Democratizing public banks - the Costa Rican example
There are already-existing models of democratization. At a minimum, most public banks’ Boards of Directors will include some combination of government ministers and appointed representatives from the community. For example, the modest North American Development Bank (NADB) has a 10-member Board made up mostly of government representatives while the massive German development bank, the KfW, has a much more inclusive 37-member Board with wide ranging societal representation.
The most inspiring model is the Costa Rican ‘Banco Popular’ (Banco Popular y de Desarrollo Comunal). Its model of democratization can enrich debate on financial alternatives for a green and just transformation. Founded by the government in 1969, the Banco Popular operates under public law as a ‘worker-owned’ bank geared towards serving the ‘collective welfare’ of society. By law, Costa Rican workers must deposit 1.5 per cent of their wages into the Banco Popular. After a year, 1.25 per cent of their contribution is transferred to the worker’s pension fund. The remaining 0.25 per cent is held in the bank as a form of permanent capitalization to support mandated lending programmes.
The workers’ contributions come with meaningful representation. In 1986 the Banco Popular firmly institutionalised democratization procedures by creating the ‘Assembly of Working Men and Women’ and making it the bank’s highest decision-making forum. Representatives from across ten social and economic sectors constitute the 290-member Workers’ Assembly. According Carlos Cortés, Costa Rican writer and reporter, the Workers’ Assembly is the corner stone of the bank’s contribution to the democratization of Costa Rica’s economy, development, and financial system.
Within the Assembly, the Permanent Commission for Women holds the Assembly accountable for gender equity. Across the bank as a whole, the Banco Popular is required to have 50 percent representation of women present in all decision-making bodies. The Women’s Commission holds the bank accountable to this, while building gender equity capacity and awareness. Gender equity requirements extend to local representative councils linked to the bank’s nationwide branch network.
In the Banco Popular, the Board of Directors is subordinate to the Assembly. The Board is, nevertheless, where many key operational decisions are taken - so it too is democratized. The seven-member National Board of Directors is made up of three government representatives and four elected Worker’s Assembly representatives.

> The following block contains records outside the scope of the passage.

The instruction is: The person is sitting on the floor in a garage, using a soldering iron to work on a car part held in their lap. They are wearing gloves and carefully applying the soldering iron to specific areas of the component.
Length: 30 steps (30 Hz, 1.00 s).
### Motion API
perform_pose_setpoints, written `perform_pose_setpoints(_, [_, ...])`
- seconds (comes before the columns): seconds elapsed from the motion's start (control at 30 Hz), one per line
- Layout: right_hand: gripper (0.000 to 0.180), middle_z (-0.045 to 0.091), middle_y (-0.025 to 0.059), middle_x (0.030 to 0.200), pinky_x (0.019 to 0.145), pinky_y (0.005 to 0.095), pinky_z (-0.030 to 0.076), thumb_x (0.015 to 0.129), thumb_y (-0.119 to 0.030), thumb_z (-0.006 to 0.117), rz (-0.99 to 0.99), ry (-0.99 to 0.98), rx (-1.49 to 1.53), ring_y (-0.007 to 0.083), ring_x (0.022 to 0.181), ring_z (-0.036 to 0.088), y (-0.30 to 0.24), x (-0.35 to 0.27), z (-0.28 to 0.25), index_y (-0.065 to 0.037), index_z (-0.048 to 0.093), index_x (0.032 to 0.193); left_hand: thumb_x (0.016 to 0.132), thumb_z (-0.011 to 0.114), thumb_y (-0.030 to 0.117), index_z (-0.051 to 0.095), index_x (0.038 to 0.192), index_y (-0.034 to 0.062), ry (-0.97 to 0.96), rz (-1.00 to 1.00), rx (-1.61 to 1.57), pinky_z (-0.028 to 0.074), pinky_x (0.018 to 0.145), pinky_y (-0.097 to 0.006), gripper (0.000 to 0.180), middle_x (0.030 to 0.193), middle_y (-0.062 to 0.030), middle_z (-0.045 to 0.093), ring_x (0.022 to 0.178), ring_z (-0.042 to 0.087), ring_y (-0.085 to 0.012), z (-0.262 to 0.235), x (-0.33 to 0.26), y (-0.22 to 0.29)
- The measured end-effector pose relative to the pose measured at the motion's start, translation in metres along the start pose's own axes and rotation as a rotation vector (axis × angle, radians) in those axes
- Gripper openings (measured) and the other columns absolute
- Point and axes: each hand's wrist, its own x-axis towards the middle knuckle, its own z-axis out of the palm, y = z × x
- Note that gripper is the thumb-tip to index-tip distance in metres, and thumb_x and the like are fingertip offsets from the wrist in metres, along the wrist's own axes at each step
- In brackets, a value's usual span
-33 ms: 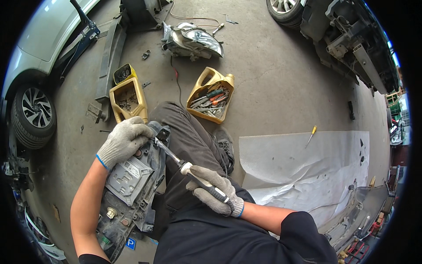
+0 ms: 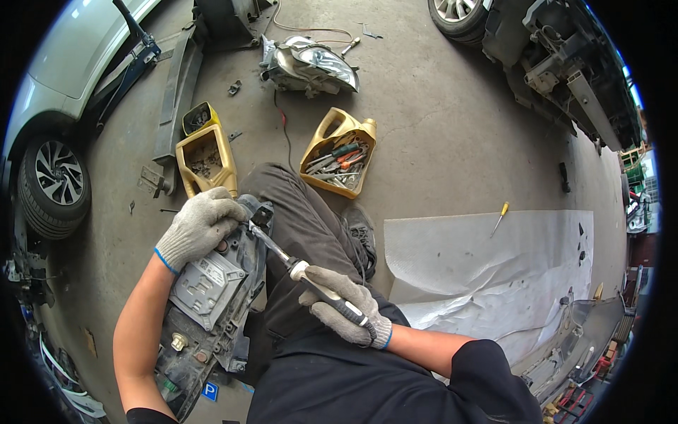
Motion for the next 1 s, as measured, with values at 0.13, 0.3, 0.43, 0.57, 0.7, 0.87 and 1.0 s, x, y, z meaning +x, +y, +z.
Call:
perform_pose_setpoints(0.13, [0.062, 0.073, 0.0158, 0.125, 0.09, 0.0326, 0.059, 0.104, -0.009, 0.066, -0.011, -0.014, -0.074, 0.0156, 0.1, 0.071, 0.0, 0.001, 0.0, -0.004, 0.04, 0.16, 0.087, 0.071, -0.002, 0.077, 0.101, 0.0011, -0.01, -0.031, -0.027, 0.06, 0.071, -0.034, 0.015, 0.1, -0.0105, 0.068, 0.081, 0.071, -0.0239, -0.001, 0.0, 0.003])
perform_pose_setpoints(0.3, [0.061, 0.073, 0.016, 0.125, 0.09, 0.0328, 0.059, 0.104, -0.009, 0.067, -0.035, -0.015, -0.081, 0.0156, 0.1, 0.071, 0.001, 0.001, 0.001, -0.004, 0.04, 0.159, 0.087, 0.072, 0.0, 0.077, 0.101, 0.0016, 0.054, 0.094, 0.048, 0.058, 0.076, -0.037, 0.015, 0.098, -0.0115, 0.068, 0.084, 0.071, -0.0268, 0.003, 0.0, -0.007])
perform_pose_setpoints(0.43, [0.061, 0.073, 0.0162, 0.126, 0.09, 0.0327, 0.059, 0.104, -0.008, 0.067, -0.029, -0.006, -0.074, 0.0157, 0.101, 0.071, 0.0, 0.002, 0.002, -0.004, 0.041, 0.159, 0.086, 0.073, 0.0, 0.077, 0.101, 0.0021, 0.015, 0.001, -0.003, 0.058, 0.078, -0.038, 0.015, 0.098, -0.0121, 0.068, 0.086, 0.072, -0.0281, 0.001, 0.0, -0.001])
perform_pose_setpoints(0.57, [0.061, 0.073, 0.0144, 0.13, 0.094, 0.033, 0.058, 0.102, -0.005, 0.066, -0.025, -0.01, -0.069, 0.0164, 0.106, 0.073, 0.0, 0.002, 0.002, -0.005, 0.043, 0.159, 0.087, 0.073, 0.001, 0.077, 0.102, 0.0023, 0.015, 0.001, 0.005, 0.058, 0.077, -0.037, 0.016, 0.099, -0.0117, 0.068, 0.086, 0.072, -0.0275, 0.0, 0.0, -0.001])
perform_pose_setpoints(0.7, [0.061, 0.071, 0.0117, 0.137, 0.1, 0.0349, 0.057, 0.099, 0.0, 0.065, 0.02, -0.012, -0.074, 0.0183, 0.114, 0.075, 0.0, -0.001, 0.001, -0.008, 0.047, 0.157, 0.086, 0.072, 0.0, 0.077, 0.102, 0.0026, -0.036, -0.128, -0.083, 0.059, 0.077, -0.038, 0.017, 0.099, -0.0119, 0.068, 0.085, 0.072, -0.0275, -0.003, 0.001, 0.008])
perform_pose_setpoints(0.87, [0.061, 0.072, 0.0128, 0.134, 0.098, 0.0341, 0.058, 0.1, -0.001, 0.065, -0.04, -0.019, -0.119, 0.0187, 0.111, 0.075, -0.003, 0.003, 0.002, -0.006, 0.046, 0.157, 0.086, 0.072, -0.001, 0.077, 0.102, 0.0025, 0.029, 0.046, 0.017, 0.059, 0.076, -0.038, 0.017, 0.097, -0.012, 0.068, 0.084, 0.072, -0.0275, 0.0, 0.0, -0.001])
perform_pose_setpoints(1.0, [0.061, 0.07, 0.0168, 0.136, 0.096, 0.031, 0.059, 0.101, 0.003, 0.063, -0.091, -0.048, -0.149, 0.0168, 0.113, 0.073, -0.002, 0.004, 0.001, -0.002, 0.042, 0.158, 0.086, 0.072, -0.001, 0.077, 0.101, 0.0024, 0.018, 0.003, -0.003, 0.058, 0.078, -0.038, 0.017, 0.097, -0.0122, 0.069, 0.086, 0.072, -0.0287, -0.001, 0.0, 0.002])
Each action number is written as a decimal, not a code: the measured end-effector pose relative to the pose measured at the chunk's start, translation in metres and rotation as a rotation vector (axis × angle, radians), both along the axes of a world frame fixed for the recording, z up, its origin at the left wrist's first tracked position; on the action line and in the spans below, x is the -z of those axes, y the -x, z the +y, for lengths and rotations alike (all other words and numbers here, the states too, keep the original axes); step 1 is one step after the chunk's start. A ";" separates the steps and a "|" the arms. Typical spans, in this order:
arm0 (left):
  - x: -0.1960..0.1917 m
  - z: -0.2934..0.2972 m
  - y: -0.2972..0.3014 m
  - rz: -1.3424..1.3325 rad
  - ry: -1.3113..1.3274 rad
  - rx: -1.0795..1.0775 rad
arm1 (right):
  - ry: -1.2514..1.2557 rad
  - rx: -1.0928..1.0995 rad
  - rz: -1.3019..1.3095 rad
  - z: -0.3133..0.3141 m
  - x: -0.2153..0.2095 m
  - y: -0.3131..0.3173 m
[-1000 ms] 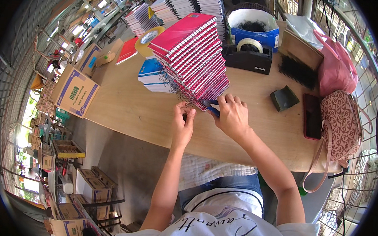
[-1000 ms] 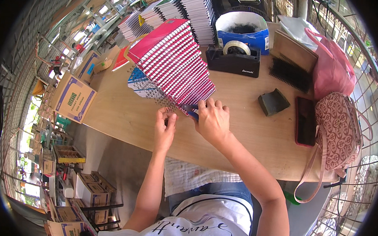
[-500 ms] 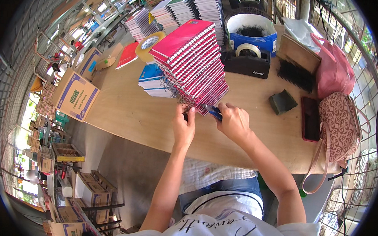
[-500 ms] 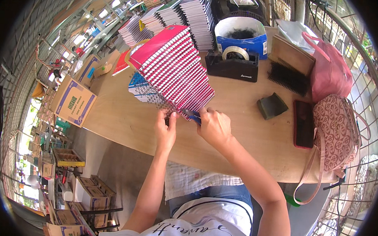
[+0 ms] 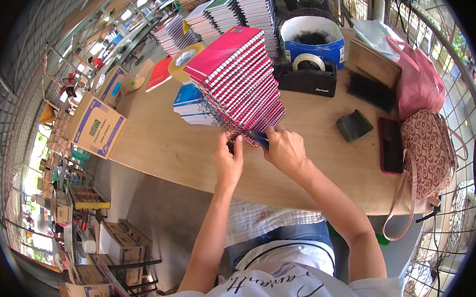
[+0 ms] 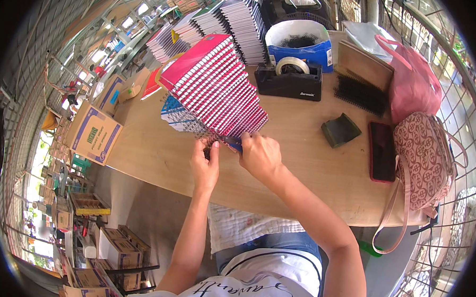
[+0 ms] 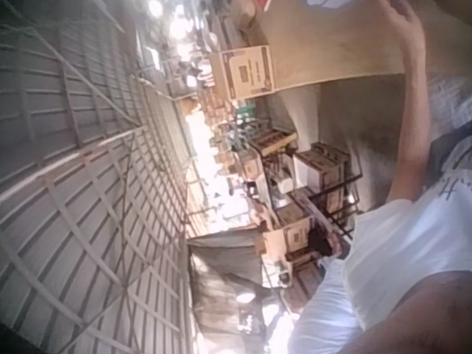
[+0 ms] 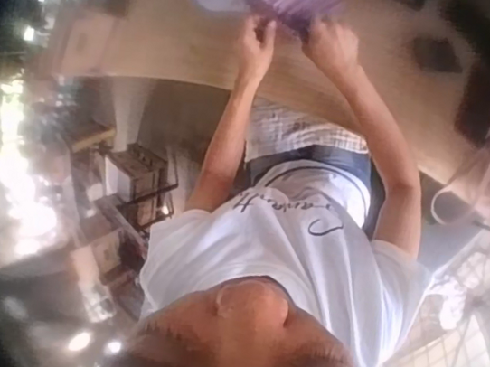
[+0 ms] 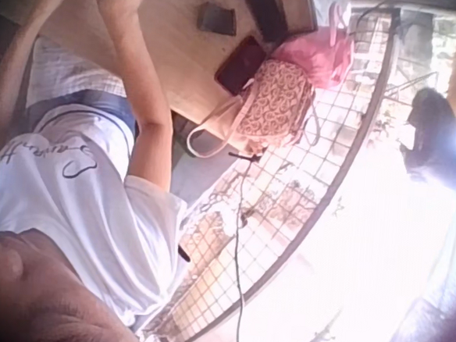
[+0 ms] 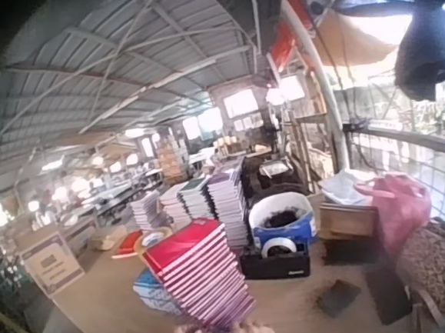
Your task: The person trims the excess wire binding from a stack of notebooks using pliers.
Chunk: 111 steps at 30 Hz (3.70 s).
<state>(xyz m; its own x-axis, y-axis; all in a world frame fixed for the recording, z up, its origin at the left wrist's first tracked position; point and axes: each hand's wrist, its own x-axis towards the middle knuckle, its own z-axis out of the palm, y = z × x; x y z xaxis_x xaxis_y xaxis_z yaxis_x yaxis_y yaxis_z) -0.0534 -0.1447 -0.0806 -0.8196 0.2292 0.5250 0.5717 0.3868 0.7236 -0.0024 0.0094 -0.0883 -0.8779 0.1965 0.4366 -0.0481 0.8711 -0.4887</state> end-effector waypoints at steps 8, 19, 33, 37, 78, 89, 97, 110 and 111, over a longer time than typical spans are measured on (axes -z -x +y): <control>0.008 -0.007 0.001 -0.079 -0.038 0.019 | -0.043 0.075 0.093 0.007 -0.015 -0.020; -0.006 0.001 -0.002 -0.013 -0.029 0.037 | -0.010 0.042 0.057 0.004 -0.017 -0.010; -0.002 0.001 0.000 0.066 -0.053 0.029 | -0.093 0.050 0.071 0.007 -0.026 -0.015; -0.010 0.003 -0.003 0.068 -0.018 0.020 | -0.074 0.037 0.065 0.005 -0.027 -0.012; -0.025 -0.005 0.001 0.060 -0.045 0.033 | -0.082 0.071 0.093 0.006 -0.039 -0.012; -0.023 -0.004 0.003 0.102 -0.008 0.001 | -0.032 -0.001 0.000 0.008 -0.042 -0.007; -0.023 -0.008 0.001 0.024 -0.019 -0.004 | -0.054 -0.001 0.066 0.008 -0.047 -0.015; -0.029 -0.008 0.001 0.102 0.030 -0.016 | -0.104 0.034 0.076 -0.001 -0.056 -0.012; -0.032 -0.006 -0.001 0.101 0.033 -0.015 | -0.101 0.027 0.077 0.000 -0.056 -0.011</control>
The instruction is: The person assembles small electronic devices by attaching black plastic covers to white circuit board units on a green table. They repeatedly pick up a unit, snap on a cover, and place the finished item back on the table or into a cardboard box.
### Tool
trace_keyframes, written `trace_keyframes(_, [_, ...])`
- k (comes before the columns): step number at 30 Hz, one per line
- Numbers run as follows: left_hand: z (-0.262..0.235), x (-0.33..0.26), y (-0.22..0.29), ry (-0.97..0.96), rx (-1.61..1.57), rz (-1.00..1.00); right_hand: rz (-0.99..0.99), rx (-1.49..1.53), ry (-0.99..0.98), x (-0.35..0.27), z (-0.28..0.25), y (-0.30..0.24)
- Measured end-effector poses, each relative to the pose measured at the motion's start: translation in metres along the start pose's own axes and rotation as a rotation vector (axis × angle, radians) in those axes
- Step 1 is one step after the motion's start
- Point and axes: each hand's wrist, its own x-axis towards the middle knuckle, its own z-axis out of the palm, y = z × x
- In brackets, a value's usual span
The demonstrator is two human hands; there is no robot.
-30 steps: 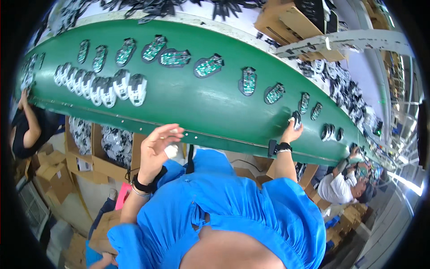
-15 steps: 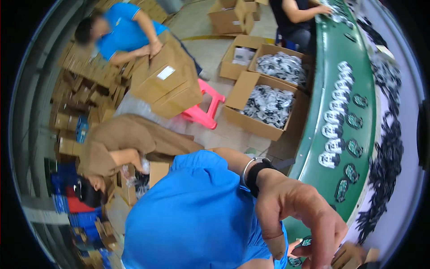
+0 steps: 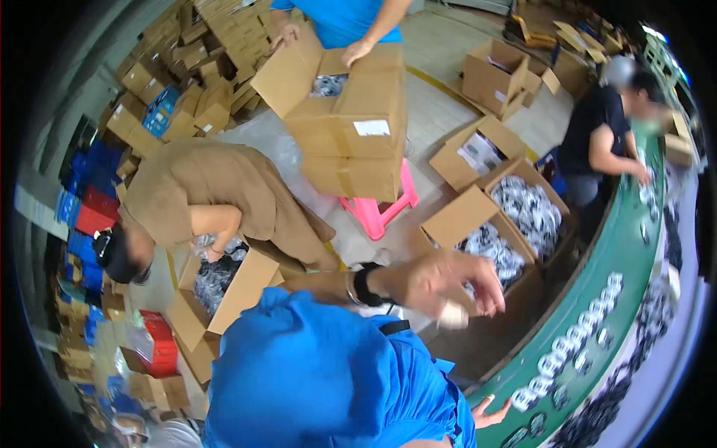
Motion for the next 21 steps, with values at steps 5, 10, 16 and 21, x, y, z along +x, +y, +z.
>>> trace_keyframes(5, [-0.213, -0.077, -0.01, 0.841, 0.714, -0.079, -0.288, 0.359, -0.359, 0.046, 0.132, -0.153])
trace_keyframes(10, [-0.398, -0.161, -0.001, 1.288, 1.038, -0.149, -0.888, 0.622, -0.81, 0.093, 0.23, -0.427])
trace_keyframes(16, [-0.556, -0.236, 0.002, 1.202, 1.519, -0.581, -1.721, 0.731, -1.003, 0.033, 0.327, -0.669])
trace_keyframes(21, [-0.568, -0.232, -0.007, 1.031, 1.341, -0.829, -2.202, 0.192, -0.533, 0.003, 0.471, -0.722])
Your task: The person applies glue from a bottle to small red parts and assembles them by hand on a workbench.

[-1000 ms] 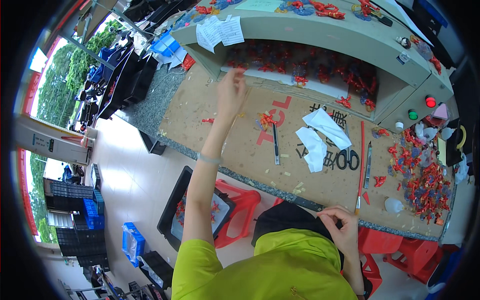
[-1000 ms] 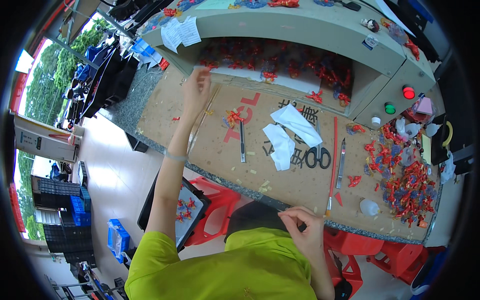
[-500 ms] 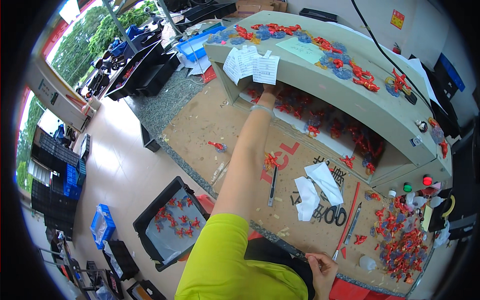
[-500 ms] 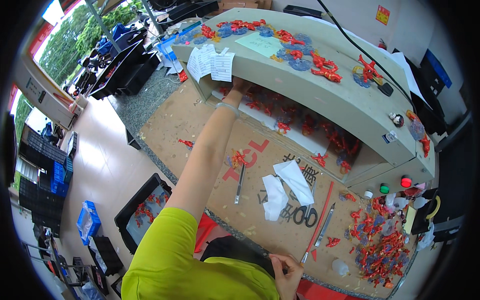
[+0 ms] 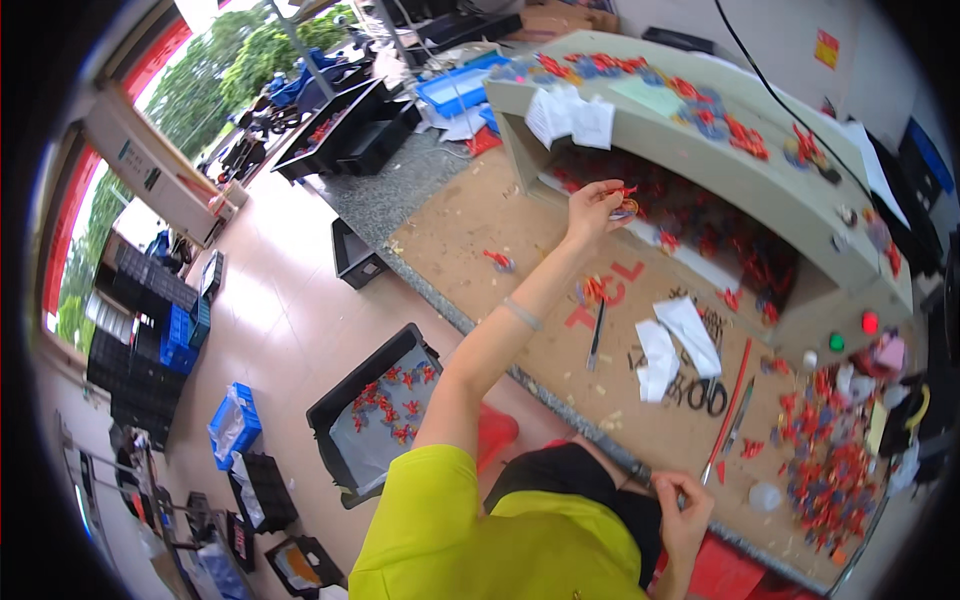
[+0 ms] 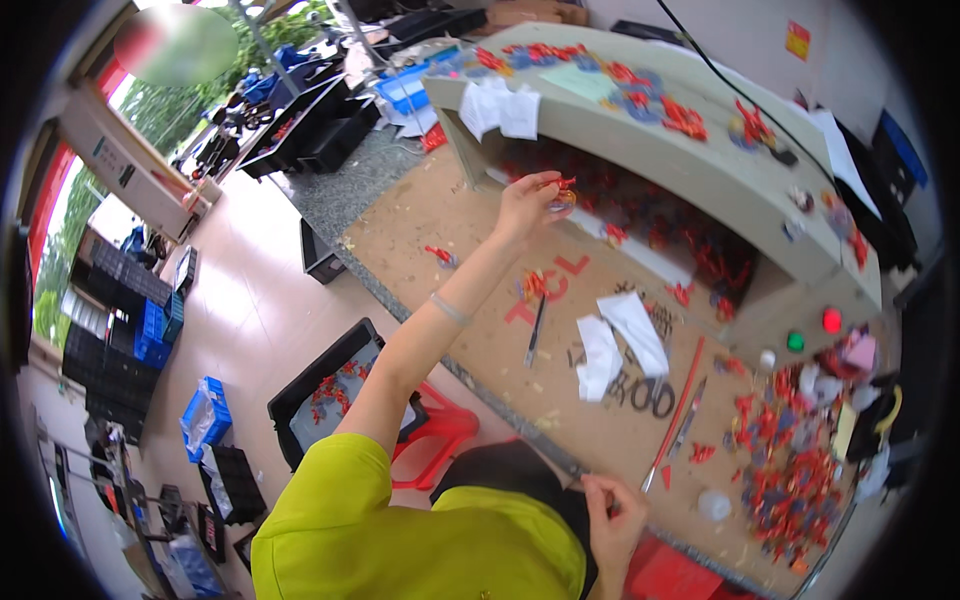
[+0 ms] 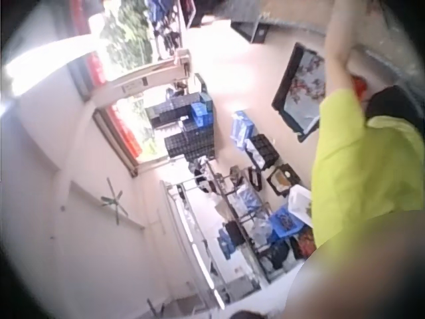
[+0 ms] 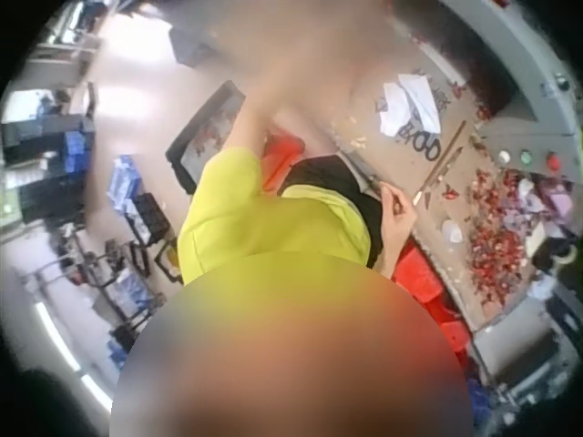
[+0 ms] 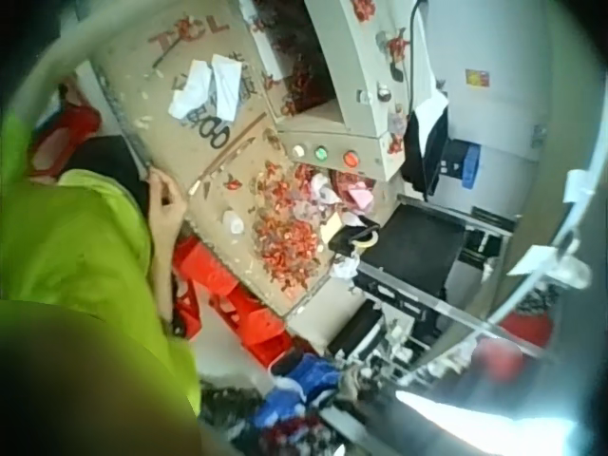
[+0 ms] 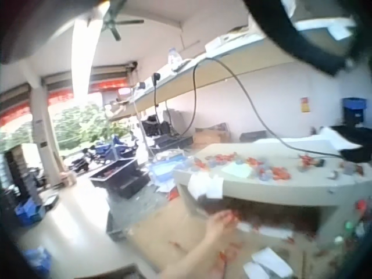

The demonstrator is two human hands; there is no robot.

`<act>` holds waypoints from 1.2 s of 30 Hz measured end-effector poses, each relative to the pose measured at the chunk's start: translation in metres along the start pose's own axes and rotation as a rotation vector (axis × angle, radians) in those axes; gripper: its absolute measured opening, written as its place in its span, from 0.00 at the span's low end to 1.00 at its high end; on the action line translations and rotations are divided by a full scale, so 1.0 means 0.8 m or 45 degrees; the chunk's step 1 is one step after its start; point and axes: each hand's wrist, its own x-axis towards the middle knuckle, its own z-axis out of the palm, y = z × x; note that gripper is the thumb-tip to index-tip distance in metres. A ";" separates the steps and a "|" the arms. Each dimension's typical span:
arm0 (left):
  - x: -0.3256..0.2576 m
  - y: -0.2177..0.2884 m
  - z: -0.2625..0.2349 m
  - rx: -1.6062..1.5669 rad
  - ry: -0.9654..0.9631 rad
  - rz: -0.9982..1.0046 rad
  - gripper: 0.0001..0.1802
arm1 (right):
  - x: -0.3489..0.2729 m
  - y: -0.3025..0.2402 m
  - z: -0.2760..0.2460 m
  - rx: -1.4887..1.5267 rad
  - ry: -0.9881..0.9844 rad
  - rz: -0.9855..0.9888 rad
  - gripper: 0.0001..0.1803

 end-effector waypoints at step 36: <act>-0.407 -0.065 0.096 0.082 -0.699 -0.433 0.23 | 0.024 0.012 -0.039 0.674 -0.105 0.318 0.09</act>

These achievements are not taken for granted. In 2002, Costa Ricans passed a legal reform, the ‘Democratization’ Law (No. 8322 Ley de Democratización de las Instancias del Decisión del Banco Popular y de Desarrollo Comunal). The Law, probably unique in the world of finance, re-affirmed and further specified the social purpose, democratic ethos, and gender equity dynamics of the Workers’ Assembly and the Banco Popular as an institution.
Finance for the people
The take-away lessons? Contrary to the prevailing climate finance narrative, we have (and can build) massive public bank financial capacity globally. Moreover, we have the potential to meaningfully democratize public banks via a ‘People’s Assembly’, ‘Women’s Commissions’ (among others), local ‘Councils’, and representative ‘Boards’. We have here a solid starting point for debate on how to finance a just and green transition in ways that are not, first and foremost, bent to the needs of global finance, capital accumulation, and growth imperatives.
In a financialized world dominated by a powerful, unaccountable, and self-interested financial class, there will be no just or green transformation without first reclaiming financial capacity in the public, not private, interest. But it would be a grave mistake to assume that resurgent public banks, by virtue of being publicly-owned, will necessarily function in the public interest. Public banks can and do go wrong. For public banks to work in the public interest, they must be made to do so. This demands meaningful democratization. This is the action now needed.